こんな処方がきた。問い合わせなくこのまま調剤するか?


添付文書の用法用量には、

「点滴静注に際しては、本剤300~600mgあたり100~250mlの日局5%ブドウ糖注射液、
日局生理食塩液又はアミノ酸製剤等の補液に溶解し、30分~1時間かけて投与する」

と記載されている。

100ml以上の補液に溶かさないといけないらしい。

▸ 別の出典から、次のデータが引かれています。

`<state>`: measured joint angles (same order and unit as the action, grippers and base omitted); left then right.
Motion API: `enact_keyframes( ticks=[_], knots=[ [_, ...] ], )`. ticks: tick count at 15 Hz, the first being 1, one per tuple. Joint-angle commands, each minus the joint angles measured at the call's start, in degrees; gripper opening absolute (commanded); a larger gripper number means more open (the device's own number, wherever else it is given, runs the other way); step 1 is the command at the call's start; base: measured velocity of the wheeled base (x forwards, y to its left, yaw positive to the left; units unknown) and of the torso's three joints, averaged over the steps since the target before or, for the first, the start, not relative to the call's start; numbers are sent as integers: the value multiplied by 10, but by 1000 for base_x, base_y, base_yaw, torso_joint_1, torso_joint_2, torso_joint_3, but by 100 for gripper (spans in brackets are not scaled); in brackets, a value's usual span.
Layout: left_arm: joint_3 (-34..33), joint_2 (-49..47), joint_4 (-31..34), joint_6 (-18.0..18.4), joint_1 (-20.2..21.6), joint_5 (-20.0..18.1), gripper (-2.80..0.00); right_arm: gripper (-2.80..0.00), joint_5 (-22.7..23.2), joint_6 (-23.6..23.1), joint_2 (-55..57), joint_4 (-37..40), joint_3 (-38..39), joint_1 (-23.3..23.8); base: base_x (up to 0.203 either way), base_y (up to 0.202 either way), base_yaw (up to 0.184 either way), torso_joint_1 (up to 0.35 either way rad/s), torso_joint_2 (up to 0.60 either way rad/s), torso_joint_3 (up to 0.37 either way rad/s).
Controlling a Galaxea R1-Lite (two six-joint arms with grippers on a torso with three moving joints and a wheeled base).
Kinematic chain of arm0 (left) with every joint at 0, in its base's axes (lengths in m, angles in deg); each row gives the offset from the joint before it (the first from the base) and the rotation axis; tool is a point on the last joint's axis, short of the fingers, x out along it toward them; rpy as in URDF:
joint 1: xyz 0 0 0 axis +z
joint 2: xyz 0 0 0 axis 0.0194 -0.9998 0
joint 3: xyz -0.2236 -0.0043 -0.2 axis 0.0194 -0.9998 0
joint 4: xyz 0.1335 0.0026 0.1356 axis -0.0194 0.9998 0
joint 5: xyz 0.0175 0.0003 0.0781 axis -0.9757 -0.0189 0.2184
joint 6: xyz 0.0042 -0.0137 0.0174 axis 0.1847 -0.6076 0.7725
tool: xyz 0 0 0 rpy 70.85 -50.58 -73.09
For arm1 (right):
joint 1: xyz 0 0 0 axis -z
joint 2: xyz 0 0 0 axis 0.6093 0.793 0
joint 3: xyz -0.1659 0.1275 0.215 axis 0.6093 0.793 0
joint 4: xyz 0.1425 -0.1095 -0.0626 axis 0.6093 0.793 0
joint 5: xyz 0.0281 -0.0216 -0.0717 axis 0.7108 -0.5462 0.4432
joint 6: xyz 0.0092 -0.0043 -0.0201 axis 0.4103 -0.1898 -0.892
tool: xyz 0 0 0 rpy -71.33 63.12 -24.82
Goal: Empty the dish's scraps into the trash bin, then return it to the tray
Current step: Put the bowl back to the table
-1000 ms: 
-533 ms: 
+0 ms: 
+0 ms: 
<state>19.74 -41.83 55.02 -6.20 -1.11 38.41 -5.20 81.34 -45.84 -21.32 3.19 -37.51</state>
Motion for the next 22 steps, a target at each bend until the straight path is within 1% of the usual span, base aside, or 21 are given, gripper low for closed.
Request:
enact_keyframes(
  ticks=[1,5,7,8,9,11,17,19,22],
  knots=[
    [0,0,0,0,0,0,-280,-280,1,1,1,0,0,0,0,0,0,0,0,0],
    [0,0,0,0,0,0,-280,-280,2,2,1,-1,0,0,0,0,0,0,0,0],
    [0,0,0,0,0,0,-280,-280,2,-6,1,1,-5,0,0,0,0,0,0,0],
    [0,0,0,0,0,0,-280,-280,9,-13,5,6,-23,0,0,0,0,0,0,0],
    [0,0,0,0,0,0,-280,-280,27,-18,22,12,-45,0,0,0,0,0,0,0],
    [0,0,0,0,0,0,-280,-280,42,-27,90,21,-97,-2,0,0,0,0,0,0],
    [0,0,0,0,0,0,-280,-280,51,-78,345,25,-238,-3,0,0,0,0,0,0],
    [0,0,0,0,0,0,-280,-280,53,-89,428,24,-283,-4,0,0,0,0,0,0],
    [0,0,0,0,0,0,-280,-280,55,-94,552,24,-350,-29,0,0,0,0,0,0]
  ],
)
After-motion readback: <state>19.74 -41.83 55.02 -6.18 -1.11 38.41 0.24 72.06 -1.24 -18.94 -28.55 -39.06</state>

その理由は?


添付文書の重要な基本的注意には、

急速静注は行わないこと「心停止を来たすおそれがある」

と記載されている。

ダラシンには心毒性があるようだ。

上記処方のように高濃度になった場合、問題あるかどうかメーカーに確認した。

回答は以下のとおりであった。

やむなく高濃度にて投与する場合は、米国の添付文書に記載されている投与方法を
参考に投与してくださいとのこと。

濃度は18mg/mlを超えないこと
速度は30mg/分を超えないこと


よって今回の投与方法は、

濃度 600mg/50ml⇒12mg/ml であり問題なし
速度 600mg⇒20分以上かけて投与すればよい

50mlを20分で投与となるとかなり遅い点滴速度となるが、できないことはない。

問い合わせは必要であり、上記注意事項を情報提供しなければならないと思われる。